● Task details
Leave the pictures out. Return all other data exactly.

*** Opening of Dataset extract ***

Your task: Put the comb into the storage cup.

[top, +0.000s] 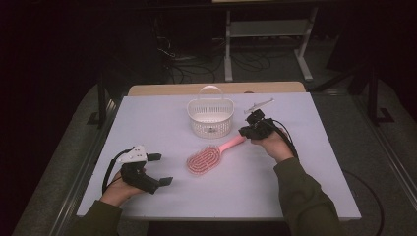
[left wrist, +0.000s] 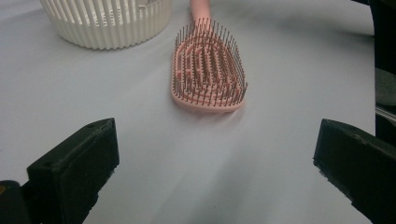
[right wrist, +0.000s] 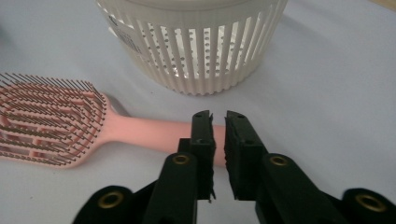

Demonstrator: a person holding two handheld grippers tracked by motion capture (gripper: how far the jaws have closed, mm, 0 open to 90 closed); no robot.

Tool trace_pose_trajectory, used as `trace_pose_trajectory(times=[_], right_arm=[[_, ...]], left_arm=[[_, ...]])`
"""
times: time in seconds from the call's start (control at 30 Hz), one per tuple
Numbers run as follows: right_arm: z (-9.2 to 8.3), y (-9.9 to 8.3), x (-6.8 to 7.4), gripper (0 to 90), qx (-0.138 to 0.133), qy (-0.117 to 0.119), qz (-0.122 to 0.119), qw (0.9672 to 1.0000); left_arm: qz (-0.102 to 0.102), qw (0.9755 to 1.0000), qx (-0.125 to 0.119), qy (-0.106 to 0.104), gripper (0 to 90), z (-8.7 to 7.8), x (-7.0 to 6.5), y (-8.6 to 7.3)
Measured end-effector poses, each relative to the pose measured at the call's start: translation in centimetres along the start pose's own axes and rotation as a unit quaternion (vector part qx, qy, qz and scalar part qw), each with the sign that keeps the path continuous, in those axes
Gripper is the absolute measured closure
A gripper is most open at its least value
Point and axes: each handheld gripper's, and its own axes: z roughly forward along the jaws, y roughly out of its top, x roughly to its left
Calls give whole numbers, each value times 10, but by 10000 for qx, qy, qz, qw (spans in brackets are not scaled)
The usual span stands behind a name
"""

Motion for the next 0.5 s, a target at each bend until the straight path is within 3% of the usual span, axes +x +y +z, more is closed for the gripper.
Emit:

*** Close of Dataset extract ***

● Solution for this task
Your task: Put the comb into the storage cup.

[top, +0.000s] 
[left wrist, +0.000s] 
[right wrist, +0.000s] 

Demonstrator: a person holding two handheld grippers tracked by motion capture (gripper: how far the jaws have closed, mm, 0 open to 90 closed); no robot.

Tool trace_pose_trajectory, used as `trace_pose_trajectory(times=[_], right_arm=[[_, ...]], left_arm=[[_, ...]])`
"""
times: time in seconds from the call's start (control at 30 Hz), one per tuple
Numbers run as follows: right_arm: z (-9.2 to 8.3), y (-9.9 to 8.3), x (-6.8 to 7.4), gripper (0 to 90), qx (-0.138 to 0.133), qy (-0.117 to 0.119), qz (-0.122 to 0.119), qw (0.9672 to 1.0000); left_arm: qz (-0.102 to 0.102), qw (0.9755 to 1.0000), qx (-0.125 to 0.119), qy (-0.106 to 0.104), gripper (0 to 90), z (-8.7 to 7.8), x (-7.0 to 6.5), y (-8.6 to 7.3)
Measured end-effector poses, each relative to the pose measured at the call's start: translation in centimetres along the start pose's own axes and rotation as a unit quaternion (vector part qx, qy, qz and scalar part qw), each with the sign that keeps the path continuous, in those axes
Gripper is the absolute measured closure
A gripper is most open at its least value
Point and axes: each handheld gripper's, and its own axes: z roughly forward along the jaws, y roughly out of its top, x roughly to its left
Calls give whole numbers, each value times 10, but by 10000 for qx, qy, qz, qw (spans in brackets are not scaled)
The usual span stands behind a name
"""

Motion for the next 0.5 s, a target at each bend until the straight path is within 3% of the usual span, axes +x +y +z, more is closed for the gripper.
Emit:

The exercise requires nothing else.